Untuk mengulas fenomena ini lebih dalam, wartawan mimoza.tv berkesempatan mewawancarai Psikolog Digital, Alied Ali, yang juga dikenal sebagai pengamat perilaku daring masyarakat urban. Berikut petikan wawancaranya:
Pertanyaan:
Belakangan ini, banyak orang dari berbagai kalangan gemar tampil live di TikTok. Apa yang sebenarnya sedang terjadi?
Alied Ali:
Kita sedang menyaksikan bagaimana ruang digital menjadi tempat baru bagi manusia untuk merasa “dianggap ada”. Dahulu, validasi itu cukup dari keluarga, lingkungan, atau komunitas. Sekarang, ia bergeser ke layar. Live streaming adalah panggung yang memberi rasa dikagumi, bahkan dicintai—setidaknya secara semu.
Pertanyaan:
Apakah ini murni ekspresi diri atau ada kebutuhan psikologis yang belum terpenuhi?
Alied Ali:
Ekspresi diri, iya. Tapi seringkali yang mendorong itu bukan kreativitas, melainkan rasa sepi yang tak selesai. Di ruang live, seseorang bisa merasa didengar, disapa, bahkan dipuji. Bagi yang kesehariannya minim interaksi bermakna, ini terasa seperti oasis. Sayangnya, semakin sering live, justru semakin terlihat bahwa di dunia nyata, mereka kehausan atensi.
Pertanyaan:
Jadi, apakah live streaming bisa membawa dampak negatif?
Alied Ali:
Seperti pisau, ia tergantung bagaimana digunakan. Yang berbahaya adalah ketika live menjadi satu-satunya ruang di mana seseorang merasa dihargai. Ketika lebih nyaman bicara ke kamera daripada ke orang serumah, itu sinyal. Apalagi jika mulai tergantung pada “gift” dan komentar untuk merasa layak dicintai.
Pertanyaan:
Kenapa fenomena ini lebih sering dijumpai pada kelompok tertentu seperti remaja, ibu rumah tangga, atau pekerja lepas?
Alied Ali:
Karena mereka memiliki kombinasi waktu luang dan beban emosional. Remaja haus pengakuan, ibu rumah tangga sering kali merasa terisolasi, dan pekerja lepas hidup dalam tekanan eksistensi. TikTok menyediakan ruang ekspresi dan ilusi komunitas. Namun saat ilusi itu jadi satu-satunya kenyataan yang mereka nikmati, akan muncul ketimpangan antara dunia nyata dan digital.
Pertanyaan:
Banyak yang terlarut terlalu dalam, bahkan merasa disayang oleh para penonton. Bagaimana Anda melihat ini?
Alied Ali:
Itulah jebakan algoritma. Saya sering katakan:
“Sebab saat ia mengafirmasi perasaannya secara jujur, lalu datang ribuan hati—ia merasa dimengerti. Padahal, hati-hati itu bukan cinta sejati. Itu hanya hasil dari sentuhan jari, bukan ketulusan nurani. Dan di situlah ia perlahan terjebak—bukan pada orang, tapi pada ilusi perhatian.”

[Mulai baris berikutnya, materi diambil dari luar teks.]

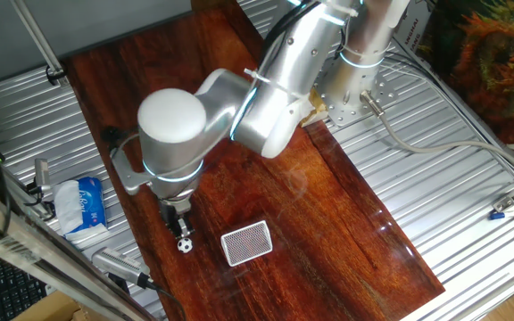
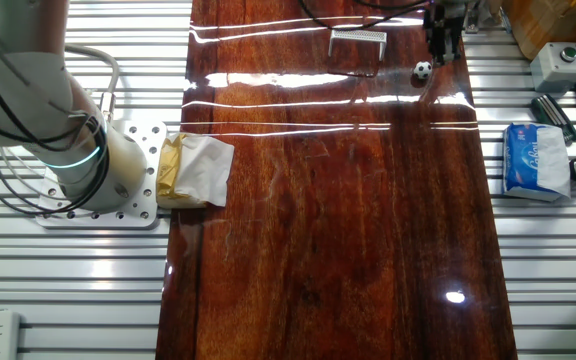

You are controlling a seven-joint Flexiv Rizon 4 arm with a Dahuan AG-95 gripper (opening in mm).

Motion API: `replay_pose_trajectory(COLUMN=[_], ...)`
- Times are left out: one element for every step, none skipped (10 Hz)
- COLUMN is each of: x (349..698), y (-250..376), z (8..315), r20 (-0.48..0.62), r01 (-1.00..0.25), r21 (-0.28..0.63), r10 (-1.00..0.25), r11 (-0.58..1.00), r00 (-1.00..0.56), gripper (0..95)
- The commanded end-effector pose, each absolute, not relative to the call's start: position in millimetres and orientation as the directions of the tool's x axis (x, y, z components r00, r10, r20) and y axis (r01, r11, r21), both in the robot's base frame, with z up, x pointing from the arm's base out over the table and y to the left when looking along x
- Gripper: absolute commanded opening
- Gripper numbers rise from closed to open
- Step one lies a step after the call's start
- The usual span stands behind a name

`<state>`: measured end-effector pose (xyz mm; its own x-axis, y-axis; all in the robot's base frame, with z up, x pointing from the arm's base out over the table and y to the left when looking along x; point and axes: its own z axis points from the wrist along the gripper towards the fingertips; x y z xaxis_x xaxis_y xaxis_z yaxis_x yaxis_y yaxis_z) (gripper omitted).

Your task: Push the soccer ball into the goal

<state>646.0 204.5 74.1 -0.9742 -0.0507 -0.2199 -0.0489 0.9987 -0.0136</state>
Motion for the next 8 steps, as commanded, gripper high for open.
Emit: replay_pose_trajectory(x=[642.9, 642.9, 642.9, 642.9, 642.9, 642.9, 642.9, 642.9], y=[201.0, 201.1, 201.1, 201.1, 201.1, 201.2, 201.2, 201.2], z=[77.0, 77.0, 77.0, 77.0, 77.0, 77.0, 77.0, 77.0], r20=[-0.307, -0.343, -0.363, -0.367, -0.36, -0.344, -0.312, -0.268], r01=[-0.059, -0.055, -0.054, -0.053, -0.055, -0.056, -0.052, -0.05], r21=[-0.016, 0.002, 0.014, 0.016, 0.016, 0.016, 0.016, 0.016], r10=[-0.061, -0.051, -0.045, -0.044, -0.046, -0.047, -0.045, -0.044], r11=[0.998, 0.998, 0.998, 0.998, 0.998, 0.998, 0.999, 0.999], r00=[-0.95, -0.938, -0.931, -0.929, -0.932, -0.938, -0.949, -0.962], gripper=[0.0, 0.0, 0.0, 0.0, 0.0, 0.0, 0.0, 0.0])
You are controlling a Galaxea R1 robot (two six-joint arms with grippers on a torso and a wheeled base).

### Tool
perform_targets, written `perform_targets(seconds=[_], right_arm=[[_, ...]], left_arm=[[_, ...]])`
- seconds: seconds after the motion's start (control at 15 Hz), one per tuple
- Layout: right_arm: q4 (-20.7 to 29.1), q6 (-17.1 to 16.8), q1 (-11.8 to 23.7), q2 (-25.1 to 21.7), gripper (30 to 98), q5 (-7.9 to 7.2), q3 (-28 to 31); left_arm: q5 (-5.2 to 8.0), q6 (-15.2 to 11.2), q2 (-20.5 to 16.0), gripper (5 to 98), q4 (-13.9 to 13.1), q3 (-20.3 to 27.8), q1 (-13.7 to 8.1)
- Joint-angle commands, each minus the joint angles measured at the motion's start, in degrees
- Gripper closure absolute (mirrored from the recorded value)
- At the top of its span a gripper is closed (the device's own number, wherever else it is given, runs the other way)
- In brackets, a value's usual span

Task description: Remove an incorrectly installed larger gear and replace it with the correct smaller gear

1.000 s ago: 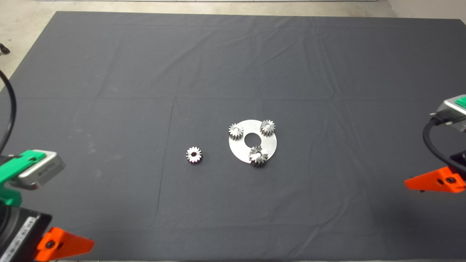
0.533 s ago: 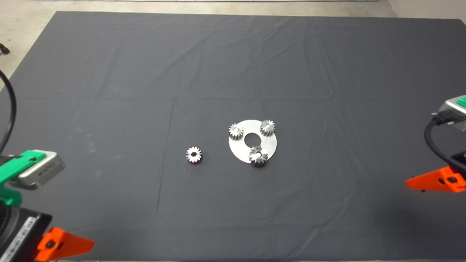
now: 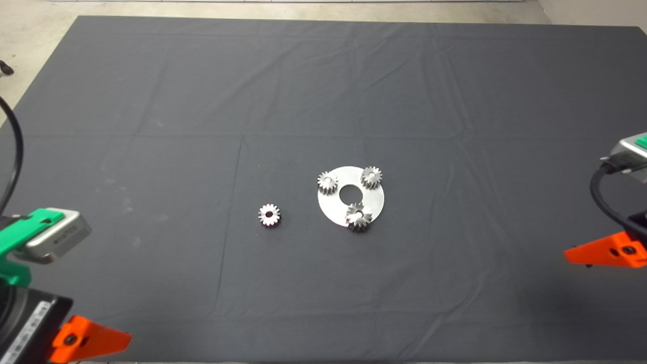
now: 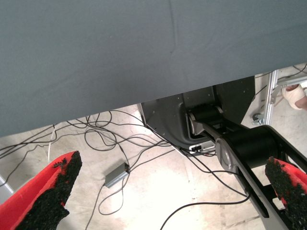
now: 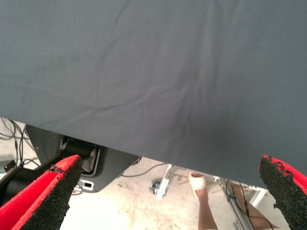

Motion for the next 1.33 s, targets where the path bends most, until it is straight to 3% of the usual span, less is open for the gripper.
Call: perform_targets(seconds=[0.0,0.13,0.33,0.53,0.6,0.73,0.8,1.0,1.27], right_arm=[[1.29,0.4,0.57,0.0,30.8,-3.56,0.23],[1.29,0.4,0.57,-0.15,30.8,-3.47,0.23],[1.29,0.4,0.66,0.3,30.8,-3.47,0.22],[1.06,0.05,0.17,0.74,30.8,-3.47,0.14],[0.12,-0.15,-0.31,0.78,30.8,-3.44,0.05],[-6.58,-0.35,-1.72,1.23,30.8,-3.38,0.05],[-9.24,-0.5,-3.35,2.67,30.8,-3.38,0.05],[-15.22,-0.47,-10.21,14.12,30.8,-3.56,-0.39],[-25.36,-1.9,-15.88,20.93,30.8,-3.38,-4.88]], left_arm=[[0.02,0.06,0.14,5.4,-0.55,0.94,-0.22],[-1.16,0.06,1.01,5.4,-0.25,1.03,-0.22],[-1.21,-0.29,5.24,5.4,-0.11,0.94,-0.22],[-1.79,-0.65,5.77,5.4,0.59,0.85,-0.22],[-1.82,-0.65,5.71,5.4,0.59,0.85,-0.22],[-1.86,-0.56,5.77,5.4,0.68,0.76,-0.22],[-1.82,-0.56,5.48,5.4,0.71,0.76,-0.22],[-1.91,-0.56,5.13,5.4,0.77,1.0,-0.22],[-1.64,-0.47,1.54,5.4,0.59,0.94,-0.22]])
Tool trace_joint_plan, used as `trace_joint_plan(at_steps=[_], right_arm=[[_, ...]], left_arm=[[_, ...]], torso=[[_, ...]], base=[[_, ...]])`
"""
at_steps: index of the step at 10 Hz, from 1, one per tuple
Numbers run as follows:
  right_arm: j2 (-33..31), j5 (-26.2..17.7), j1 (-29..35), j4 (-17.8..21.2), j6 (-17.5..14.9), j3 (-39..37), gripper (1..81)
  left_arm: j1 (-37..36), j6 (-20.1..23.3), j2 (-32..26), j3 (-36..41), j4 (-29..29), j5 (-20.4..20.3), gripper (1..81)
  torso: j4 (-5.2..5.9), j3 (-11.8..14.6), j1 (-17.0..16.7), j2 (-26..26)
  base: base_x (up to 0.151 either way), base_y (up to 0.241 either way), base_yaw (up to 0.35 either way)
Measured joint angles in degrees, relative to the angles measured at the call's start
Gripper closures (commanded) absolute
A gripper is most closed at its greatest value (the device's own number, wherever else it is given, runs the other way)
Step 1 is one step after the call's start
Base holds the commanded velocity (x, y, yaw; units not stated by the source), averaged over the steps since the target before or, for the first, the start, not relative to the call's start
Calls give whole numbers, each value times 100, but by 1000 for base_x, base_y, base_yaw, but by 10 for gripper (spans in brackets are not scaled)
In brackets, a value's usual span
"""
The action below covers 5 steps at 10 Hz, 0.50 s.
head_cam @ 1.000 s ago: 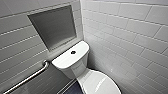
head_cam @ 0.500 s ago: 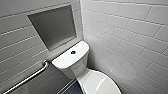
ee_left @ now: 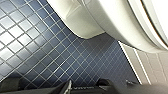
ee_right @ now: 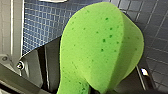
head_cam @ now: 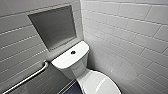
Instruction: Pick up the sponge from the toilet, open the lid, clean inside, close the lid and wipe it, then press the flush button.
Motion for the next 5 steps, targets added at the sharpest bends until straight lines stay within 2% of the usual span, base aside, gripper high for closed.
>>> trace_joint_plan(at_steps=[2, 5], right_arm=[[15, -5, 13, -1, 0, -2, 811], [45, -33, 60, 0, 0, -13, 811]], left_arm=[[0, 0, 66, 48, -2, -5, 10], [-30, 0, 74, 108, -2, -24, 10]], torso=[[0, 0, 203, -365], [0, 2, 260, -450]], base=[[0, 0, 0], [0, 0, 0]])
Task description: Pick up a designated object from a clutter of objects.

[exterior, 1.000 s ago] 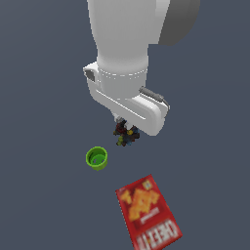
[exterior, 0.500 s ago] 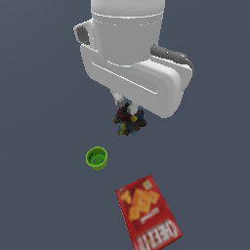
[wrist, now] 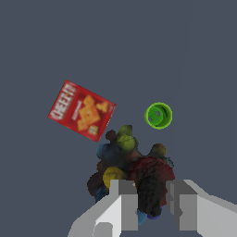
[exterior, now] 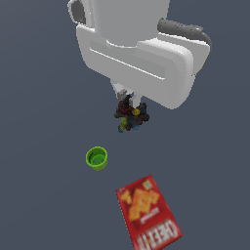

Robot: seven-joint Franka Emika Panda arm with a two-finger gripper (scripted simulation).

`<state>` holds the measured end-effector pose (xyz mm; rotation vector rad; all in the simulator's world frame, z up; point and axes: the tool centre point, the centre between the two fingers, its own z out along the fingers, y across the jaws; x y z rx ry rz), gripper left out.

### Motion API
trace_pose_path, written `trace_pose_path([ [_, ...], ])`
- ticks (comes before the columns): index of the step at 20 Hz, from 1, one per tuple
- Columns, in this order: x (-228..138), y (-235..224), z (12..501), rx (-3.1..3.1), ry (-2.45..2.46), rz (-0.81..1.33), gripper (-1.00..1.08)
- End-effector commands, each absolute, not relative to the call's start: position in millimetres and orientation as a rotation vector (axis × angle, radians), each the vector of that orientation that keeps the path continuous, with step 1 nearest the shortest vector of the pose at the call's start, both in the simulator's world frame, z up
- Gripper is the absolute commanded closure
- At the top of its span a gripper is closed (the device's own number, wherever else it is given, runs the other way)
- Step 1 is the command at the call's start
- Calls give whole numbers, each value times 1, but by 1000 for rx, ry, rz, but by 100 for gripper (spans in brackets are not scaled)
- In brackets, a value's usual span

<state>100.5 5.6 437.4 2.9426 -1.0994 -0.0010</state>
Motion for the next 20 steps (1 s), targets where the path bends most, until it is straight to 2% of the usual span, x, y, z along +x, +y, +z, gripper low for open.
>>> trace_pose_path([
  [1,101,6,440,2943,-1099,0,108],
  [10,102,4,442,2942,-1099,-2,108],
  [20,107,-7,469,2942,-1099,-2,108],
])
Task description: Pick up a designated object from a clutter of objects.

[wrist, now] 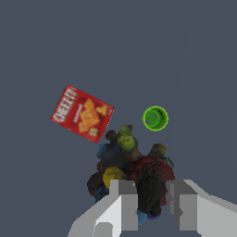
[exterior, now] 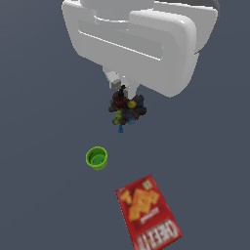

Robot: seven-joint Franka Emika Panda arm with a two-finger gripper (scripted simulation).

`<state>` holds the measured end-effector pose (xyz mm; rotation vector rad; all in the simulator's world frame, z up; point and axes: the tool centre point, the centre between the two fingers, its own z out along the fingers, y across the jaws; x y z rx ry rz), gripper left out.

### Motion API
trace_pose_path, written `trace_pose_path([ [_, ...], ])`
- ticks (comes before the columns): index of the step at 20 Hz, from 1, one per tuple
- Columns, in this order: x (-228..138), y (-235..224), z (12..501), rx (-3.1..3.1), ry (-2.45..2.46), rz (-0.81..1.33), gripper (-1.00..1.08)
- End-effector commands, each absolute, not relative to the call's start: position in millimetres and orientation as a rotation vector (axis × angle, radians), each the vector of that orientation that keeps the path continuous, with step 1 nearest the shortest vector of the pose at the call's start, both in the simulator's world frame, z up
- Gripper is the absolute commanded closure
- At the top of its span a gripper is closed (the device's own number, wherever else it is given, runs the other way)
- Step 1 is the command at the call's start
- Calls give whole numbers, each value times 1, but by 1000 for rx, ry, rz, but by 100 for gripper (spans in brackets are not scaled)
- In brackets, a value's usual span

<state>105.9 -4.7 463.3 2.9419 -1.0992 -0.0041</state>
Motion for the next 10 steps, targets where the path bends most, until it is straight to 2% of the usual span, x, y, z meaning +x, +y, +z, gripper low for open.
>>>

Live streaming bisa membuat seseorang merasa ‘dipeluk’ padahal hanya sedang disentuh oleh statistik. Ia merasa tidak sendiri, padahal yang menyapanya belum tentu benar-benar peduli.
Pertanyaan:
Apa yang bisa dilakukan agar fenomena ini tidak menjebak secara emosional?
Alied Ali:
Pertama, perlu kesadaran digital: mana yang realitas, mana yang representasi. Kedua, penting membangun komunikasi sehat di dunia nyata. Jangan buru-buru melarang seseorang live—lebih baik tanyakan apa yang sebenarnya ia cari. Dan terakhir, sempatkan hadir, mendengarkan, tanpa syarat, terutama untuk orang-orang terdekat. Kadang, mereka live bukan karena ingin viral, tapi karena tak tahu harus bicara pada siapa.
Penutup:
Live streaming tak bisa disalahkan. Ia hanya medium. Tapi ketika seseorang lebih merasa dicintai oleh ribuan penonton ketimbang oleh satu orang yang serumah, maka barangkali yang rusak bukan aplikasinya—melainkan jembatan empati di dunia nyata. Dan seperti yang dikatakan Psikolog Alied Ali, “yang membuat kita benar-benar tersesat, bukan algoritma—tapi perasaan yang tak lagi punya tempat untuk pulang.”